It's as if they're made for each other. Two men, both falling, but holding each other up for a time.

Ostend, 1936: the Belgian seaside town is playing host to a coterie of artists, intellectuals and madmen, who find themselves in limbo while Europe gazes into an abyss of fascism and war. Among them is Stefan Zweig, a man in crisis: his German publisher has shunned him, his marriage is collapsing, his house in Austria no longer feels like home.

Along with his lover Lotte, he seeks refuge in this paradise of promenades and parasols, where he reunites with his estranged friend Joseph Roth. For a moment, they create a fragile haven; but as Europe begins to crumble around them, they find themselves trapped on an uncanny kind of holiday, watching the world burn.
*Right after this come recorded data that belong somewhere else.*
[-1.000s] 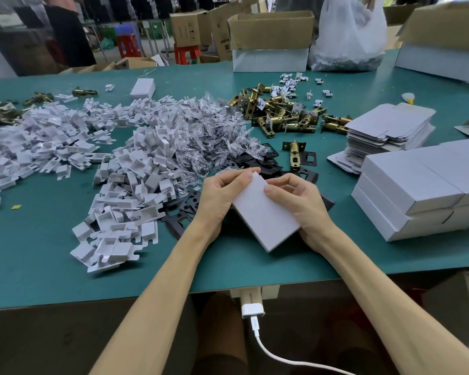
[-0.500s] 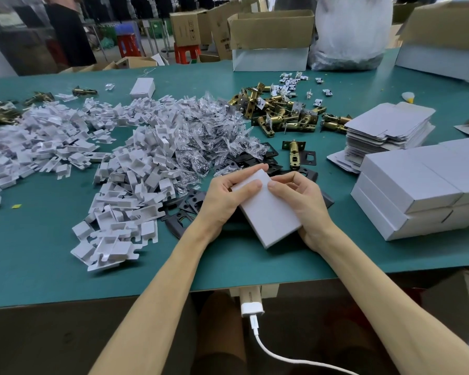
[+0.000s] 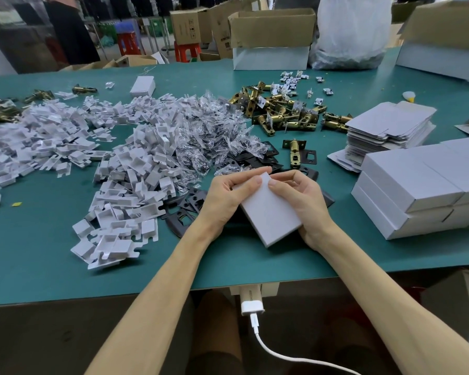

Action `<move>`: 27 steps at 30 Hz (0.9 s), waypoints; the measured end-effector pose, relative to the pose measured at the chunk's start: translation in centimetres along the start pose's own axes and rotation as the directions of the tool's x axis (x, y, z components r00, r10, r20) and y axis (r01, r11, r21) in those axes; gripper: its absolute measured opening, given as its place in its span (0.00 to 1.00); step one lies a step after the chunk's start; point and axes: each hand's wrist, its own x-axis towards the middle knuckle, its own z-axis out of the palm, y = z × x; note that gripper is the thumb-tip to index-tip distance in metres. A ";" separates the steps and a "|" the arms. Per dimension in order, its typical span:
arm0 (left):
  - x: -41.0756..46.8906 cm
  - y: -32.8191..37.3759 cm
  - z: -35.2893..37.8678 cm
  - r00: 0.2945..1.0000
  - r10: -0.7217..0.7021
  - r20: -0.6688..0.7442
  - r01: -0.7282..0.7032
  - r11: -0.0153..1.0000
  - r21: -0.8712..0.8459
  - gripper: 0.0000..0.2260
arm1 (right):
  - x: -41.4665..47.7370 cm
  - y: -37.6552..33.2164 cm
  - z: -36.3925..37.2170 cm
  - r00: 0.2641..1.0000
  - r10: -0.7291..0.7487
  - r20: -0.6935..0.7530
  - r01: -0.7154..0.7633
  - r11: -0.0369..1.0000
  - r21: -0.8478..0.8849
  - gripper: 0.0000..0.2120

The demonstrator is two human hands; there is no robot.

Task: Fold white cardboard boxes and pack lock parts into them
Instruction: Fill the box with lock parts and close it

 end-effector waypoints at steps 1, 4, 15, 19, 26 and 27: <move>0.0 0.0 0.0 1.000 0.002 0.006 -0.002 1.000 0.007 0.11 | 0.0 0.0 0.0 1.000 -0.001 0.004 0.001 1.000 0.003 0.09; -0.1 0.0 0.1 0.999 -0.003 0.034 0.002 0.999 0.044 0.13 | 0.0 0.1 0.0 1.000 -0.010 -0.018 0.010 1.000 0.005 0.09; 0.4 -0.3 0.0 0.997 -0.028 0.074 0.023 0.997 0.068 0.14 | 0.3 0.2 -0.1 0.997 0.005 -0.072 -0.008 0.999 -0.039 0.10; 0.6 -0.8 -0.1 0.999 -0.028 -0.036 0.027 1.000 -0.008 0.10 | 0.3 0.2 0.2 0.997 -0.007 -0.077 0.003 0.999 -0.053 0.10; 0.7 -1.1 -0.7 0.996 -0.062 -0.065 0.059 0.997 -0.052 0.10 | 0.5 0.1 0.7 0.997 -0.065 -0.037 0.053 0.961 -0.271 0.08; 0.7 -1.2 -0.7 0.996 -0.062 -0.071 0.058 0.997 -0.051 0.10 | 0.5 0.0 0.8 0.997 -0.076 -0.030 0.061 0.934 -0.351 0.07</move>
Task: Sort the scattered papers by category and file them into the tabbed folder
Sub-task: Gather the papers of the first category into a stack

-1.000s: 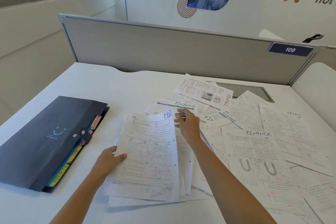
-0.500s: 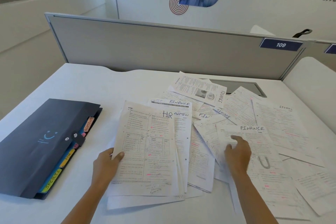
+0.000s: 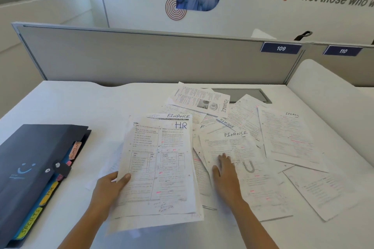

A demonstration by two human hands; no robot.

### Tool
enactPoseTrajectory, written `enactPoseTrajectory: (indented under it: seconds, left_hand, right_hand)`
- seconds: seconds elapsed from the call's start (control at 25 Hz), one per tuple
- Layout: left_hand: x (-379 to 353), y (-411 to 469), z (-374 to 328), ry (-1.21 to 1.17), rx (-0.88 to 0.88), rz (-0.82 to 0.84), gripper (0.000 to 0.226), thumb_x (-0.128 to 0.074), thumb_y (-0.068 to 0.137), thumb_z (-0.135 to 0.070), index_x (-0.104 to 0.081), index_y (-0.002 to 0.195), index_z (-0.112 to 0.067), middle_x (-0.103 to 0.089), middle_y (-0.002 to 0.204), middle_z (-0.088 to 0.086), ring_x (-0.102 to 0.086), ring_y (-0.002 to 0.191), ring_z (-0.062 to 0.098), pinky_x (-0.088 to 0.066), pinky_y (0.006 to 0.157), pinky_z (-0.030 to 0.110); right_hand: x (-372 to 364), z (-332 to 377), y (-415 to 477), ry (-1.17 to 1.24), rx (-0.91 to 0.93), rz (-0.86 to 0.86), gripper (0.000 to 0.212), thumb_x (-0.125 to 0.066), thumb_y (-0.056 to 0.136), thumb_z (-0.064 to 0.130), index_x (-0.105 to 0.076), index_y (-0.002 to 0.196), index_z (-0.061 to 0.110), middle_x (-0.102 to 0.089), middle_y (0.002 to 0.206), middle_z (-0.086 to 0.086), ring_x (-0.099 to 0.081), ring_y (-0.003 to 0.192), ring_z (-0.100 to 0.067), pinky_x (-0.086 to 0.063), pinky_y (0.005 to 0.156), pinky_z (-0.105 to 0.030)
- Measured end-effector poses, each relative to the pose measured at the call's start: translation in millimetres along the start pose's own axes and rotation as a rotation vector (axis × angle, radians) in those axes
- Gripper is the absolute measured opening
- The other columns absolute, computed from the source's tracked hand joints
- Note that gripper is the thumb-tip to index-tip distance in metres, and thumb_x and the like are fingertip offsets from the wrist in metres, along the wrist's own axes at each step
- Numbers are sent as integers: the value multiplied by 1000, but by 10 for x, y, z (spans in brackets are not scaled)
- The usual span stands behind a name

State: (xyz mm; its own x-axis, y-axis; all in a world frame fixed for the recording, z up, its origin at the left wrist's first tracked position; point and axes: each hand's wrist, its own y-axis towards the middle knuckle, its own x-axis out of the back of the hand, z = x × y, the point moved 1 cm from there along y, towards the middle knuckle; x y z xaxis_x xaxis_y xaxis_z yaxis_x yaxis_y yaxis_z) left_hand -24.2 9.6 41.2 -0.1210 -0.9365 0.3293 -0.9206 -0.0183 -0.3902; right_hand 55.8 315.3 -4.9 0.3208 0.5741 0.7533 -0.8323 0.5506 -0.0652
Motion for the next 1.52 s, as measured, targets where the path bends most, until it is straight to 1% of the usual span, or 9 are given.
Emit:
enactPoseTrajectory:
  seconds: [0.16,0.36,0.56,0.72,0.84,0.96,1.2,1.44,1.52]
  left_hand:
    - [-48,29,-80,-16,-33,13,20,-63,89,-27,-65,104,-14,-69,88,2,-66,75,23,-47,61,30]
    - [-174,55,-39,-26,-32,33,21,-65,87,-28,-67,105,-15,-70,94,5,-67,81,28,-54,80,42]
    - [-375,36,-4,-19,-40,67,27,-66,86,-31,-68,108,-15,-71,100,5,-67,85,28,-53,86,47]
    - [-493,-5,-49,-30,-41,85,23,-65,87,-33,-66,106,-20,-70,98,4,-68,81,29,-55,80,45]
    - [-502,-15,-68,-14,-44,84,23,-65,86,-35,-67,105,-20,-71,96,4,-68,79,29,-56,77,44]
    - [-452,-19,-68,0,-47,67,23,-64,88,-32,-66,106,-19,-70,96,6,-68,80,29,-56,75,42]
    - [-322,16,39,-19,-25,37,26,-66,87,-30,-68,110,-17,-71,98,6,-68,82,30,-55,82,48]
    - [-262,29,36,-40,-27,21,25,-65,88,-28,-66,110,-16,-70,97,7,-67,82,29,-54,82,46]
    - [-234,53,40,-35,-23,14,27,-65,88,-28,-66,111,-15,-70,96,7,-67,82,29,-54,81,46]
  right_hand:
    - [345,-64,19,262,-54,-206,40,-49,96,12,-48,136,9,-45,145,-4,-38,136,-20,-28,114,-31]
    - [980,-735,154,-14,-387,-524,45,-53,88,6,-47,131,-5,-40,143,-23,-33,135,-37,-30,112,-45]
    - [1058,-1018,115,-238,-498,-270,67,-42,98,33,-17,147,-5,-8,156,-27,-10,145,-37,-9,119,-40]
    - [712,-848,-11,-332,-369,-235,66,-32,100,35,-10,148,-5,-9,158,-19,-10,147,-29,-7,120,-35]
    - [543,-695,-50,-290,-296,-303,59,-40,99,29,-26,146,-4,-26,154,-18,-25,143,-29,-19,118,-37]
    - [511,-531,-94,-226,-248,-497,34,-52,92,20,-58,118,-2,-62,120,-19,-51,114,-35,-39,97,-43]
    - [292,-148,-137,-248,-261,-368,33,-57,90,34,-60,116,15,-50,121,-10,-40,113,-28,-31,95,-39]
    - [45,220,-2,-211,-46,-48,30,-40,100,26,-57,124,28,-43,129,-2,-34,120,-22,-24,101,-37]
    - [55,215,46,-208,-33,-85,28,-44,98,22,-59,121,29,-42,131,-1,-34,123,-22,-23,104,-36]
A prominent writer of the 1920’s and ‘30’s, Stefan Zweig’s writing was extremely popular during his lifetime but had diminished until efforts to revive and republish his work since the 1990’s brought him to public consciousness again. He is best known for his novels Beware of Pity and The Post Office Girl as well as a wealth of novellas and short stories and his powerful memoir, The World of Yesterday completed in 1942 the day before his suicide.

Best known for his fictional saga The Radetzky March, the author Joseph Roth grew up in East Galicia and his experiences as a soldier on the Eastern Front in WWI as well as witnessing the collapse of the Hapsburg Empire and being forced to flee his home in Berlin in 1933, inspired his work as a journalist and author. He was prophetic in his foreboding about the coming of the Second World War, in 1933 writing to his friend Stefan Zweig he warned ‘They have succeeded in establishing a reign of barbarity. Do not fool yourself. Hell reigns’.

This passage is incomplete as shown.